(Your task):
Would you return, word for word, the lines of the data below from the line with "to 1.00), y" through the line with "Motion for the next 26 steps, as", and no others?

(Material to process):
==================================================
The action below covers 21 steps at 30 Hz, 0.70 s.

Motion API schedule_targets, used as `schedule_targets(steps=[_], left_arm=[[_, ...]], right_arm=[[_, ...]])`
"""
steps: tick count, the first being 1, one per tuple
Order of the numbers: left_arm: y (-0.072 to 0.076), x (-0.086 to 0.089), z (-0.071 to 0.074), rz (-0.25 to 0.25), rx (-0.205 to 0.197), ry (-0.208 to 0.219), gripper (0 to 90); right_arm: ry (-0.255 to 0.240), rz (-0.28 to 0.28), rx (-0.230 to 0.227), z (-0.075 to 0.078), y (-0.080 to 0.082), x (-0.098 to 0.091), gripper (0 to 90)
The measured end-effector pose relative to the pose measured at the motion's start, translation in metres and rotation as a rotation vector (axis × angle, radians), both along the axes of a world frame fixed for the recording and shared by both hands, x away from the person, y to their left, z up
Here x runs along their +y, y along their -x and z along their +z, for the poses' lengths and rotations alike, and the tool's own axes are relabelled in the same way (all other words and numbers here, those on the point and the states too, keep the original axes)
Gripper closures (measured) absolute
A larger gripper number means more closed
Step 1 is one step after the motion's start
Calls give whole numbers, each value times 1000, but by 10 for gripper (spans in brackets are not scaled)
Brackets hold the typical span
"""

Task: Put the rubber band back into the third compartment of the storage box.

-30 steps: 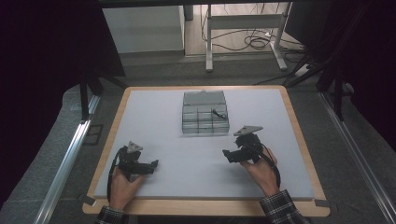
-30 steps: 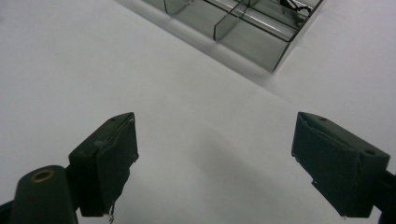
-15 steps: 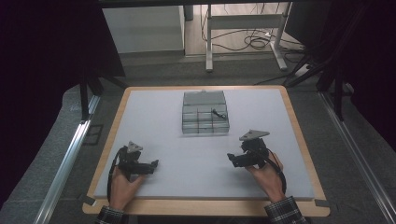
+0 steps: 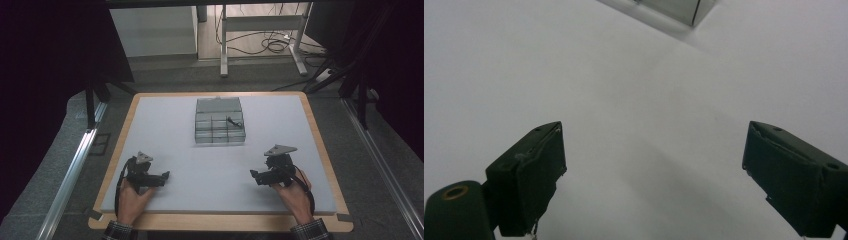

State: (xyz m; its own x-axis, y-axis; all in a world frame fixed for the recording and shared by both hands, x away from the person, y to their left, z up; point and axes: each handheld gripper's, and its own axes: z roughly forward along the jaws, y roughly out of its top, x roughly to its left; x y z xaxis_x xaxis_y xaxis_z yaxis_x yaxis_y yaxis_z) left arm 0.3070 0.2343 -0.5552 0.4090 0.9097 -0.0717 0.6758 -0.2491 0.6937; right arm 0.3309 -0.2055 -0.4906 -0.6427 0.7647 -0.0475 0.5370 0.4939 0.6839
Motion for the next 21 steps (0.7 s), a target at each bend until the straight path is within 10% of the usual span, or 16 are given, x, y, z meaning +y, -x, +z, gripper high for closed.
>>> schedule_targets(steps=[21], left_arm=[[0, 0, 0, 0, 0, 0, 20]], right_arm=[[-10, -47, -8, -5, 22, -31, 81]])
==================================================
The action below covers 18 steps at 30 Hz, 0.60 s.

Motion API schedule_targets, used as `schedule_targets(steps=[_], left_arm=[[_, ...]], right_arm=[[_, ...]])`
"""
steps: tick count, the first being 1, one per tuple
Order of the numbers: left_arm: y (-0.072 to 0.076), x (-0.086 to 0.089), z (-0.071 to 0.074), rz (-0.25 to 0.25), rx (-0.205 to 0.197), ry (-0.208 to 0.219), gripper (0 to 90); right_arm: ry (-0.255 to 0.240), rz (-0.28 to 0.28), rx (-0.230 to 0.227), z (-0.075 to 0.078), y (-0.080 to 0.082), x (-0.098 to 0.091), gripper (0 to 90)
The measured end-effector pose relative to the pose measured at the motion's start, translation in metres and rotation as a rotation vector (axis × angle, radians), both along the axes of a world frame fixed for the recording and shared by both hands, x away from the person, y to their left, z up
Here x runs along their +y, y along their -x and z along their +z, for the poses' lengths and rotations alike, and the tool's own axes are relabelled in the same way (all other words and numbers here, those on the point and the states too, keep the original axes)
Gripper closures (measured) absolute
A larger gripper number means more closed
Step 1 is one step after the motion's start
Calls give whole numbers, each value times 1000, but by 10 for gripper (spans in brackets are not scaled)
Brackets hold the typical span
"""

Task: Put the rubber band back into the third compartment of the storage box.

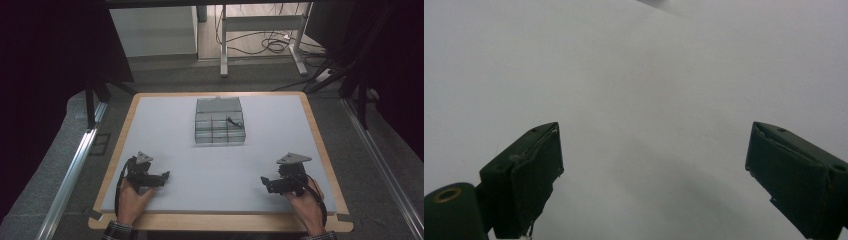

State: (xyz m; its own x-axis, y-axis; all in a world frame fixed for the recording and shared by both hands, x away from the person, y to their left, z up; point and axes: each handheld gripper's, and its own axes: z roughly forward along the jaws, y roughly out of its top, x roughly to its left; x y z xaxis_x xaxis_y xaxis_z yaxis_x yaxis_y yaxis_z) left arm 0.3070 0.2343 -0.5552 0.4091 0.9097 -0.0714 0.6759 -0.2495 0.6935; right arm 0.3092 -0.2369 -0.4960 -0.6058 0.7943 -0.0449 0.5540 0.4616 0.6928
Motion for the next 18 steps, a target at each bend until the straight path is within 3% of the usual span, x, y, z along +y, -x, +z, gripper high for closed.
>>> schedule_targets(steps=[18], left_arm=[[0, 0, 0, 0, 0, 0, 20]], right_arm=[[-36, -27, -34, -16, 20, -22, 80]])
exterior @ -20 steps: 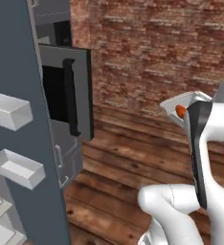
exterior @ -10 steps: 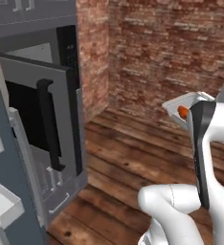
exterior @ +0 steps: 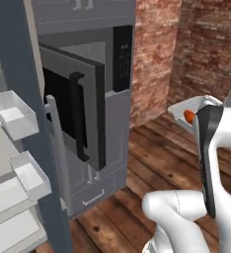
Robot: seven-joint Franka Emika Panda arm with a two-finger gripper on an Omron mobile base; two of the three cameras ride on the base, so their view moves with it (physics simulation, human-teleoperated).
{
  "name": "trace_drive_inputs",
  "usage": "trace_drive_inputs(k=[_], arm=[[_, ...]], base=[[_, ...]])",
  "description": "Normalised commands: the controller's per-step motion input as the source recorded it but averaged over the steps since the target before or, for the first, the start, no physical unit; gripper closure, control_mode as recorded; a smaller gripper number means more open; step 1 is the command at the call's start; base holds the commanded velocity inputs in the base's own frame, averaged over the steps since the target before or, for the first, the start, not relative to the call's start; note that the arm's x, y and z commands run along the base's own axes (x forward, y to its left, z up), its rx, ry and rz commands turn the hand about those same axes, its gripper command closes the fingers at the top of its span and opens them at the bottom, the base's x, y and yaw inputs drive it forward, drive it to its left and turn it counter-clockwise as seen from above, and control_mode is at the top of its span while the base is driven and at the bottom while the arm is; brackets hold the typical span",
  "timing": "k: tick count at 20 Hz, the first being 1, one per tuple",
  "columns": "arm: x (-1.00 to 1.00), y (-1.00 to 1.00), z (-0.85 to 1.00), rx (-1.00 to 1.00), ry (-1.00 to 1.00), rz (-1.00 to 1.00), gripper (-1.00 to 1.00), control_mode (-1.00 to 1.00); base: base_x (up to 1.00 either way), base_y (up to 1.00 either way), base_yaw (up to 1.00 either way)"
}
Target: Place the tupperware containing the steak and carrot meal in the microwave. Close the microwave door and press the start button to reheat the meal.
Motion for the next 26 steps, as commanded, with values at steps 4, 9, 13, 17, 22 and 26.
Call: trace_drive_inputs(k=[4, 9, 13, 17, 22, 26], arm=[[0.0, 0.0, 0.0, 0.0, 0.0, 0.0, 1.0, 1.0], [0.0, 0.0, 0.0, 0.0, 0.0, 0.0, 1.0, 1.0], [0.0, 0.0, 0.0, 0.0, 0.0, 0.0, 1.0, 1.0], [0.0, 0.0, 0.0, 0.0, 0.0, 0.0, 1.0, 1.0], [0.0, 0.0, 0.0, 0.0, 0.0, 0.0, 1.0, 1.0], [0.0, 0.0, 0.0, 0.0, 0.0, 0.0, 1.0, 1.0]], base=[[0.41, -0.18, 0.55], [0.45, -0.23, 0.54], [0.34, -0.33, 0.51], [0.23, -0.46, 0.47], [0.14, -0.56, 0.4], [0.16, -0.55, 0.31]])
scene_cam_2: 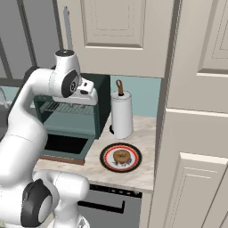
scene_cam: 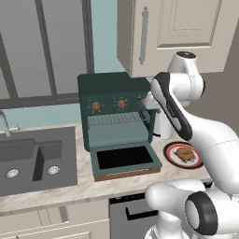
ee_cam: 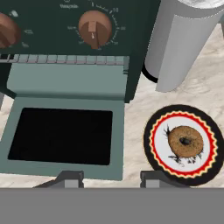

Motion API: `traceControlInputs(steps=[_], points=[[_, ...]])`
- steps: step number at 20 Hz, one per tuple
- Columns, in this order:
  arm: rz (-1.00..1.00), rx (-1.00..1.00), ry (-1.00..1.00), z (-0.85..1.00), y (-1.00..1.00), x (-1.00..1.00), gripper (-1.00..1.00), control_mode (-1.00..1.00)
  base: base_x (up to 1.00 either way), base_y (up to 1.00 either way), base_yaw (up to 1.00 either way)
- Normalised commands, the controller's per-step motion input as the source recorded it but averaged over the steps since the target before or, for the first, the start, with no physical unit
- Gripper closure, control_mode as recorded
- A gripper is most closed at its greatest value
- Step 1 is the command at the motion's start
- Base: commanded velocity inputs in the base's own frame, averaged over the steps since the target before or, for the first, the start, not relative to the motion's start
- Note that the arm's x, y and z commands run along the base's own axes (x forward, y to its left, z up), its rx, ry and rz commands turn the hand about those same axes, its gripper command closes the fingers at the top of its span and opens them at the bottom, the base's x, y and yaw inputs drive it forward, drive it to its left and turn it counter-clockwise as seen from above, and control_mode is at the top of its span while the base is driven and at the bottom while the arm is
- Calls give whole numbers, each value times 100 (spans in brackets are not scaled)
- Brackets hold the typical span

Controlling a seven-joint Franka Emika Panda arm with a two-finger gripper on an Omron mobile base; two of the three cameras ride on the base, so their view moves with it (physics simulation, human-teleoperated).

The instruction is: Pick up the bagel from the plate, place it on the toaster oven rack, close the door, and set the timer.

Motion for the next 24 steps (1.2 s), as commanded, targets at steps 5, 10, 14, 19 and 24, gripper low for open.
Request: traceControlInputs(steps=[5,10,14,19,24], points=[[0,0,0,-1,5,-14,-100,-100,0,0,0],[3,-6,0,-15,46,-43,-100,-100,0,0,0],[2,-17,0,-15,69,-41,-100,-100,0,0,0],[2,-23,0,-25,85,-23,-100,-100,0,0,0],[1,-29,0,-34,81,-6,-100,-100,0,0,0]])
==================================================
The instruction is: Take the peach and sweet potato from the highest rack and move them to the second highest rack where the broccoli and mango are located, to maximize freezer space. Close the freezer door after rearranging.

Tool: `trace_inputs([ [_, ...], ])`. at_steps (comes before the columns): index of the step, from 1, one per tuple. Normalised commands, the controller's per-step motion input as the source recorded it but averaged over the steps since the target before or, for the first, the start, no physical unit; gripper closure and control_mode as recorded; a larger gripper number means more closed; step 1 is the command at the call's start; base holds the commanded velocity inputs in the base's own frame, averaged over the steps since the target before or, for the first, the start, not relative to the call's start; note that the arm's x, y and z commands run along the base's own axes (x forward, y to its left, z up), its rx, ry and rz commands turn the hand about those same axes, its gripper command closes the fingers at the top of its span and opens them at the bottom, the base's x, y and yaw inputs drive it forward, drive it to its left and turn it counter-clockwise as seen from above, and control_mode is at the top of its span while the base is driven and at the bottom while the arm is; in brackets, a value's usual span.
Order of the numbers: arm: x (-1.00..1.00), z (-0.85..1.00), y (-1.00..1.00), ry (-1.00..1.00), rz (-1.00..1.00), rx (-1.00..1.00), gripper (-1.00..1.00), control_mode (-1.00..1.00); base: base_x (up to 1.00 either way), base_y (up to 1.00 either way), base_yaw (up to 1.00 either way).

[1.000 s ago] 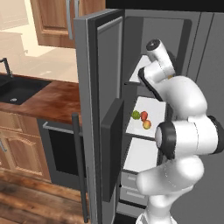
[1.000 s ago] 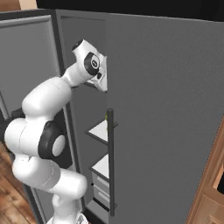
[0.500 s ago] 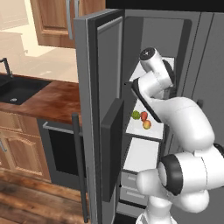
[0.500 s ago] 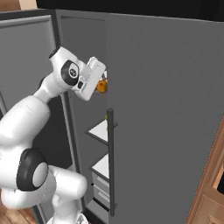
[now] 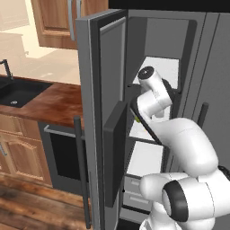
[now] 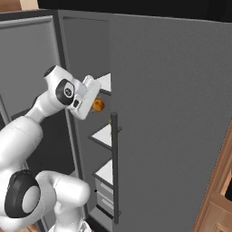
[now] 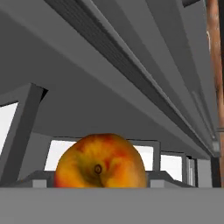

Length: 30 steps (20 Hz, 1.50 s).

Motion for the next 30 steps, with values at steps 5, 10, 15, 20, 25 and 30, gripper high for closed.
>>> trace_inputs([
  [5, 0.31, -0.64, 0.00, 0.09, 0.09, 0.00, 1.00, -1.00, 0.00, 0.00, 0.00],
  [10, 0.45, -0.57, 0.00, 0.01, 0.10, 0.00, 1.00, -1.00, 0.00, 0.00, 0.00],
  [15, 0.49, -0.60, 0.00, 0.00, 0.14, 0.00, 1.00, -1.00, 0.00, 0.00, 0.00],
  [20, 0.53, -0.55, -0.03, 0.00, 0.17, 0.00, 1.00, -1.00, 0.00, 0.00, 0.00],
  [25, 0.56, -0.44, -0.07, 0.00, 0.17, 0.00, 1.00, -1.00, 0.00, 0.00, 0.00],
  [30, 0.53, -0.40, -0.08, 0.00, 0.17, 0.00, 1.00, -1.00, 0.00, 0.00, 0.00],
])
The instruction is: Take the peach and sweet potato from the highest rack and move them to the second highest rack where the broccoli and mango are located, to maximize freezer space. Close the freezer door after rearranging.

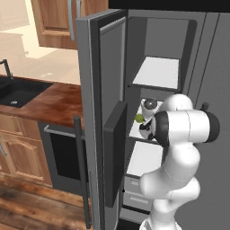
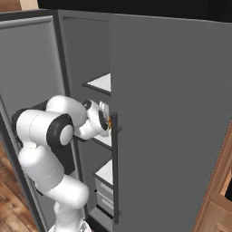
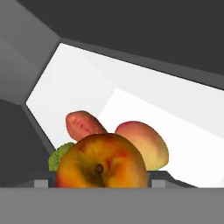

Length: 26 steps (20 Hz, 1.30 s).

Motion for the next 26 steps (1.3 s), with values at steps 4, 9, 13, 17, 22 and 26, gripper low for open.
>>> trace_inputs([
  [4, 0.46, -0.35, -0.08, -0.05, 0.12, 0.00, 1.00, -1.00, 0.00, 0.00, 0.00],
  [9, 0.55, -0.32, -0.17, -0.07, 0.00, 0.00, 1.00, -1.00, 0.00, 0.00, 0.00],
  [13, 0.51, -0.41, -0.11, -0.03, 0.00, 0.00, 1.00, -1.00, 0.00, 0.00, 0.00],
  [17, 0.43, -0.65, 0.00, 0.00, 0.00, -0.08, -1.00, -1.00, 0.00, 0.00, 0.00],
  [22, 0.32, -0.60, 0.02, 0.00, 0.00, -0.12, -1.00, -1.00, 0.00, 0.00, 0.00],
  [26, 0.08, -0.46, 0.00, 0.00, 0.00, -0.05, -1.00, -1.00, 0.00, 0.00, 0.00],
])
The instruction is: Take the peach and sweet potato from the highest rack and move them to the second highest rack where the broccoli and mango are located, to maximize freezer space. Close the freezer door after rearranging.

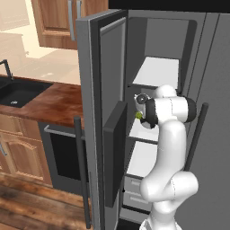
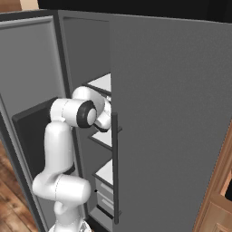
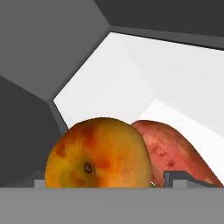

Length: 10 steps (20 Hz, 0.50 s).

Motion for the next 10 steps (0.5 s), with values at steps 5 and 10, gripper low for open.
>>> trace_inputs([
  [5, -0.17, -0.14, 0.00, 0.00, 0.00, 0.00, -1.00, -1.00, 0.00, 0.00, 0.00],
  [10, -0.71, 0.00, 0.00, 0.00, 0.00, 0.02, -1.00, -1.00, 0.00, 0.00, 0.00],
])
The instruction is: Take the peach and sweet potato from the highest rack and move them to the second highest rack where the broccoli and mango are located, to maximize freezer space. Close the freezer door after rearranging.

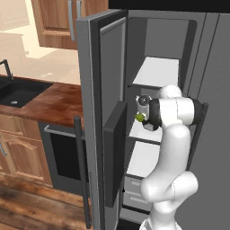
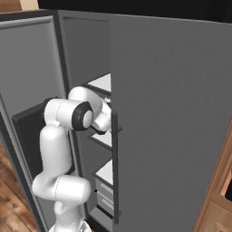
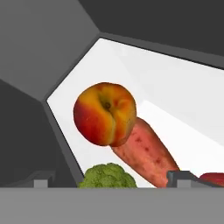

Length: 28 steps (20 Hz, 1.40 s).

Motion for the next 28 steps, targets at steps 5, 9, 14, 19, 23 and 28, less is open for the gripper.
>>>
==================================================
(Task response):
  "columns": "arm: x (-1.00 to 1.00), y (-1.00 to 1.00), z (-0.85 to 1.00), rx (-1.00 to 1.00), ry (-1.00 to 1.00), rz (-1.00 to 1.00), gripper (-1.00 to 1.00), control_mode (-1.00 to 1.00); base: base_x (up to 1.00 either way), base_y (up to 1.00 either way), base_yaw (up to 1.00 either way)"
}
Target: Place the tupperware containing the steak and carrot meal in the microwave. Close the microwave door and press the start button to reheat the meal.
Motion for the next 26 steps, as commanded, with values at steps 4, 9, 13, 17, 22 and 26.

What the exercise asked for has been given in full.